谷川さんは、自分の言語体験は僅かでも「日本語世界」全体を考えると無限の豊かさがある、と言っている。そうだろうな、と思う。擬態語、擬音語の重要性も指摘している。井上ひさしさんと共通の問題意識だな、と思った。

じっくり噛みしめたい。私の『忘れられた風景と暮らし』(仮)にしても、出来るだけ公的に客観的に描くことと私的体験を主観的に描くことは並存させたい、と思っている。

『昭和のくらし博物館』(小泉和子著)を見る

2010-06-24 | 金沢の思い出
最近、私の金沢時代(生まれてから高校卒業まで1941年~1960年3月まで)の「まち、すまい、くらし」を「失われた風景と暮らし」として描いてみたいと思っている。

過去にざっと書いた「草稿」らしきものもある。しかし、読んでみて今一つ面白くない。

で、『昭和のくらし博物館』(小泉和子著)を手に取ってみた。2000年に河出書房新社が刊行した。そういえば、この出版社は昔『昭和○○年生まれ』といった本も出しており私は自分が生まれた『昭和16年生まれ』を持っている。

とにかく小泉和子さんの本は、ビジュアルで分かりやすい。「ああ、そうだったな」と一々頷きながら見ていける。小泉さんのお父さんが建てられた自宅そのものを博物館とし、生活用品を現物で集めて展示しているのは「強い」、一度行ってみたい。

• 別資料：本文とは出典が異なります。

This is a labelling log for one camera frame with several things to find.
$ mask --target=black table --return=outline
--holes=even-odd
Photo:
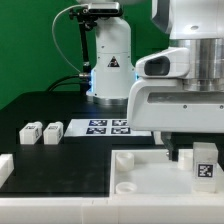
[[[0,111],[0,154],[11,153],[15,169],[0,197],[107,197],[112,149],[155,148],[153,137],[64,138],[56,146],[20,145],[19,131],[40,121],[43,130],[71,119],[126,118],[126,106],[87,102],[78,92],[25,93]]]

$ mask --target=green background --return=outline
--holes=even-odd
[[[24,92],[44,91],[55,80],[76,74],[57,52],[51,34],[54,17],[73,4],[76,4],[74,0],[0,1],[0,108]],[[168,37],[150,22],[150,0],[125,6],[124,10],[124,18],[132,28],[133,64],[167,47]],[[94,66],[94,31],[87,35]],[[76,20],[69,20],[67,14],[60,17],[56,36],[66,57],[82,69]],[[78,90],[78,86],[66,89]]]

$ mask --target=white block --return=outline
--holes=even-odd
[[[179,149],[177,167],[180,170],[192,170],[193,168],[193,150]]]
[[[2,154],[0,156],[0,188],[14,170],[12,154]]]
[[[37,140],[42,136],[42,123],[34,122],[28,123],[20,132],[20,144],[34,145]]]
[[[217,183],[218,150],[214,143],[195,142],[192,189],[215,193]]]
[[[61,122],[50,123],[44,131],[44,144],[57,145],[63,136],[63,124]]]

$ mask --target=black cable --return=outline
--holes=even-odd
[[[66,81],[68,79],[74,79],[74,78],[79,78],[79,75],[70,75],[70,76],[65,76],[63,78],[58,79],[57,81],[53,82],[47,89],[46,91],[50,91],[55,85],[59,84],[60,82]]]
[[[89,16],[83,14],[83,9],[80,9],[76,14],[76,18],[79,24],[79,32],[81,37],[83,72],[89,73],[91,72],[91,65],[89,61],[88,44],[86,38],[86,31],[91,30],[86,30],[86,19],[88,19]]]
[[[66,86],[66,85],[79,85],[80,84],[79,82],[68,82],[68,83],[59,83],[55,86],[53,86],[49,91],[53,91],[54,89],[56,89],[57,87],[59,86]]]

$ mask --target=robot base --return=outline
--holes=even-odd
[[[96,96],[88,96],[87,100],[93,103],[97,103],[100,105],[118,105],[118,106],[126,106],[128,104],[128,98],[121,98],[121,99],[107,99],[107,98],[99,98]]]

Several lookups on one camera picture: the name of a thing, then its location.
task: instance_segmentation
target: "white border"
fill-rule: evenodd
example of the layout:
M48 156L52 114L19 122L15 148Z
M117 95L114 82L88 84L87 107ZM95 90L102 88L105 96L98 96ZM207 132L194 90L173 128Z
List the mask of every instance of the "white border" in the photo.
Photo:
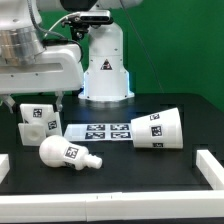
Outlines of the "white border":
M223 178L218 164L197 152L208 180ZM223 208L224 190L0 196L0 223L211 218L224 217Z

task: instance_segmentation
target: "black and white pattern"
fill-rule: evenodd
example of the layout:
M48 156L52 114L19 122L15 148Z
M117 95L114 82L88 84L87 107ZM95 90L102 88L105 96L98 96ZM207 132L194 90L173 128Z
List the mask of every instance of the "black and white pattern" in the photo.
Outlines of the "black and white pattern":
M85 139L105 139L105 132L86 132Z
M57 128L57 121L51 121L51 122L48 123L48 129L49 130L53 130L55 128Z
M77 156L78 154L78 149L76 148L73 148L73 147L69 147L67 149L67 151L65 152L65 157L68 157L70 159L75 159L75 157Z
M130 132L111 132L111 138L112 139L131 139Z
M161 126L151 127L151 130L152 130L152 137L163 136Z
M153 148L164 148L163 143L153 143Z
M101 67L101 70L112 70L110 62L106 59L104 64Z
M75 165L74 165L74 164L65 162L65 165L66 165L67 167L69 167L69 168L75 169Z
M42 118L42 109L33 109L33 117Z
M159 114L152 114L152 115L150 115L150 120L151 121L154 121L154 120L157 120L157 119L160 119Z
M112 131L128 131L129 126L127 124L112 124L110 125Z
M87 126L87 131L105 131L104 124L92 124Z

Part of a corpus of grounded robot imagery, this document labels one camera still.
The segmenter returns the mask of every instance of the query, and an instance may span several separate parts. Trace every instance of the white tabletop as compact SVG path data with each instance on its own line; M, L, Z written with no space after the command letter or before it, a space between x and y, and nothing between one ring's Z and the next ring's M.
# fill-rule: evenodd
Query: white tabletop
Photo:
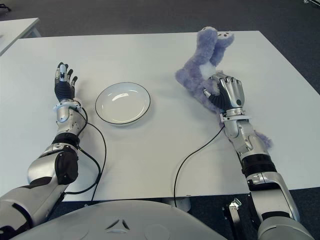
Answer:
M39 18L0 21L0 56L16 40L23 37L39 21Z
M0 195L27 184L31 162L55 137L54 73L60 61L79 77L76 96L107 139L107 168L96 200L172 197L181 161L220 129L215 114L176 82L193 54L196 33L66 36L19 39L0 58ZM242 80L255 129L273 139L269 151L289 189L319 187L320 96L259 31L235 32L219 65ZM119 82L145 87L143 119L117 127L95 113L95 101ZM102 164L104 147L88 126L80 145ZM95 165L79 155L79 177L68 191L91 185ZM224 134L182 168L178 196L247 193L235 151ZM92 191L67 196L89 200Z

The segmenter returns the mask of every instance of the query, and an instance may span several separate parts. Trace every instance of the stuffed animal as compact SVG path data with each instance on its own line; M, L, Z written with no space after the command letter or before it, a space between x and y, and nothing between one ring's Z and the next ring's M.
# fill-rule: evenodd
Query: stuffed animal
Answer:
M218 83L211 76L216 74L216 66L221 62L226 48L233 43L234 39L235 36L231 32L218 33L215 28L206 26L197 33L195 53L175 74L176 80L181 85L216 114L220 113L220 109L208 100L203 90L207 89L214 95L220 94ZM267 148L272 146L270 138L260 132L255 131L255 133Z

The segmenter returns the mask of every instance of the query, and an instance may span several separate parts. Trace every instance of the floor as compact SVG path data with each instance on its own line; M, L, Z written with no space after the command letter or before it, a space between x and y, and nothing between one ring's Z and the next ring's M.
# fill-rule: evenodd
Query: floor
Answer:
M0 9L0 21L38 17L37 28L44 37L197 32L204 26L220 31L259 30L320 93L320 8L304 4L303 0L1 0L1 3L7 4L12 12ZM291 193L302 223L320 239L320 188ZM192 197L191 214L233 239L221 208L234 197ZM243 202L240 217L247 239L256 239L246 196L237 197ZM52 217L84 204L63 203Z

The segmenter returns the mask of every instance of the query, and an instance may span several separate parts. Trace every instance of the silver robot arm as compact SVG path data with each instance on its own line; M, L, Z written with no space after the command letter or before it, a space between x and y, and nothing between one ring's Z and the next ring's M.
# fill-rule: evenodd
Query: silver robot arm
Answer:
M54 91L57 134L50 146L30 165L29 185L15 188L0 197L0 239L10 239L48 219L54 206L62 201L68 185L78 177L79 134L86 121L75 100L72 69L62 62L55 73Z
M248 202L252 222L258 227L258 239L313 239L299 223L299 212L285 181L243 110L245 95L241 81L223 73L212 78L218 83L220 95L206 89L203 93L222 110L225 134L238 155L250 190Z

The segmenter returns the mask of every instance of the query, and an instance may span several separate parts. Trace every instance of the black wire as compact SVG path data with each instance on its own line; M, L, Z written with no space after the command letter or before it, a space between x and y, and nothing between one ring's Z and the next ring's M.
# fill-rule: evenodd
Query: black wire
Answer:
M78 145L77 147L78 147L78 149L79 149L81 152L83 152L83 154L85 154L87 157L89 157L89 158L96 164L96 166L97 166L97 168L98 168L98 175L97 175L94 183L93 183L91 186L89 186L88 188L86 188L86 189L84 189L84 190L82 190L82 191L67 191L67 192L64 193L65 195L83 194L83 193L85 193L86 191L89 191L90 189L92 189L92 188L99 182L99 180L100 180L101 169L100 169L99 163L98 163L89 153L87 153L86 151L84 151L79 145Z
M78 145L78 146L77 146L78 149L79 149L81 152L83 152L87 157L89 157L89 158L96 164L96 166L97 166L97 168L98 168L98 175L97 175L97 177L96 177L96 179L95 179L95 182L94 182L91 186L89 186L88 188L86 188L86 189L84 189L84 190L82 190L82 191L75 191L75 192L67 191L67 192L65 192L64 194L65 194L65 195L67 195L67 194L68 194L68 195L82 194L82 193L85 193L85 192L87 192L88 190L92 189L92 188L95 186L95 189L94 189L94 191L93 191L93 195L92 195L92 198L91 198L91 201L93 201L93 200L94 200L94 197L95 197L95 193L96 193L97 187L98 187L98 184L99 184L100 179L101 179L101 176L102 176L102 173L103 173L103 171L104 171L104 169L105 169L105 166L106 166L106 161L107 161L107 144L106 144L106 140L105 140L105 137L104 137L104 135L102 134L102 132L101 132L95 125L93 125L93 124L91 124L91 123L88 122L88 114L87 114L86 110L85 110L84 108L82 108L82 110L83 110L83 112L84 112L84 114L85 114L85 117L84 117L82 114L81 114L81 116L82 116L83 119L85 120L85 124L84 124L83 128L79 131L79 133L78 133L77 135L78 135L78 136L80 135L80 133L81 133L81 132L85 129L85 127L87 126L87 124L90 125L90 126L92 126L92 127L94 127L94 128L100 133L100 135L101 135L101 137L102 137L102 140L103 140L103 144L104 144L104 161L103 161L103 166L102 166L102 170L101 170L100 165L99 165L99 163L96 161L96 159L95 159L94 157L92 157L89 153L85 152L85 151Z
M84 109L84 108L82 108L82 110L83 110L83 112L84 112L84 114L85 114L85 117L82 115L82 114L80 114L82 117L83 117L83 119L85 120L85 123L84 123L84 126L83 126L83 128L78 132L78 134L77 134L77 137L80 135L80 133L86 128L86 126L87 126L87 123L88 123L88 114L87 114L87 112L86 112L86 110Z
M213 140L215 140L215 138L221 133L221 131L224 129L225 126L223 126L220 131L210 140L208 141L205 145L203 145L202 147L198 148L197 150L195 150L194 152L190 153L181 163L178 172L176 173L175 176L175 180L174 180L174 187L173 187L173 200L174 200L174 205L175 207L177 207L177 202L176 202L176 185L177 185L177 179L178 179L178 175L180 172L180 169L182 168L183 164L187 161L188 158L190 158L193 154L199 152L201 149L205 148L208 144L210 144Z
M93 201L93 200L94 200L94 197L95 197L95 193L96 193L97 187L98 187L98 184L100 183L101 176L102 176L102 174L103 174L103 172L104 172L104 169L105 169L105 166L106 166L106 160L107 160L107 144L106 144L106 140L105 140L105 137L104 137L104 135L102 134L102 132L101 132L95 125L91 124L90 122L88 122L88 124L89 124L90 126L94 127L94 128L100 133L100 135L101 135L101 137L102 137L102 140L103 140L103 144L104 144L104 161L103 161L103 165L102 165L101 174L100 174L100 176L99 176L99 179L98 179L98 181L97 181L97 183L96 183L95 189L94 189L93 194L92 194L91 201Z

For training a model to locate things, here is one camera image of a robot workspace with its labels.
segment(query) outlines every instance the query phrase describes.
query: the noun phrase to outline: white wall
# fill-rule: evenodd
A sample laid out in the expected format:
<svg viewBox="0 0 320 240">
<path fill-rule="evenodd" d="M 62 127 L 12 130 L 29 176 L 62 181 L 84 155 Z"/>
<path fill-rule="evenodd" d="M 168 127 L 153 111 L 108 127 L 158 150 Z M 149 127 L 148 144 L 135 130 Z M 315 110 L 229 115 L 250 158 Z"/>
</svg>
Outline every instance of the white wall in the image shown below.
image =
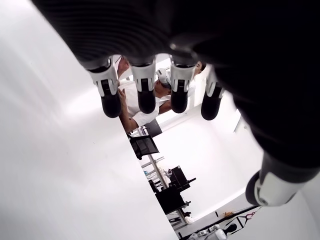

そう言えば、昔、東京の行政が運営する博物館(中央線で大分郊外だった記憶!)で、銭湯を復元している所に行った記憶がある。あれは、何処だったのだろう。

とにかく私は、昭和の戦前3、4年、戦後15年の金沢での暮らしと風景を描くので、少し時期と場所ー地域ーがずれている。

あと参考にすべきなのは、もちろん西山卯三先生の『住み方の記』『大正の中学生』を初め昭和の個人史である。色川大吉さんの『ある昭和史ー自分史の試みー』もある。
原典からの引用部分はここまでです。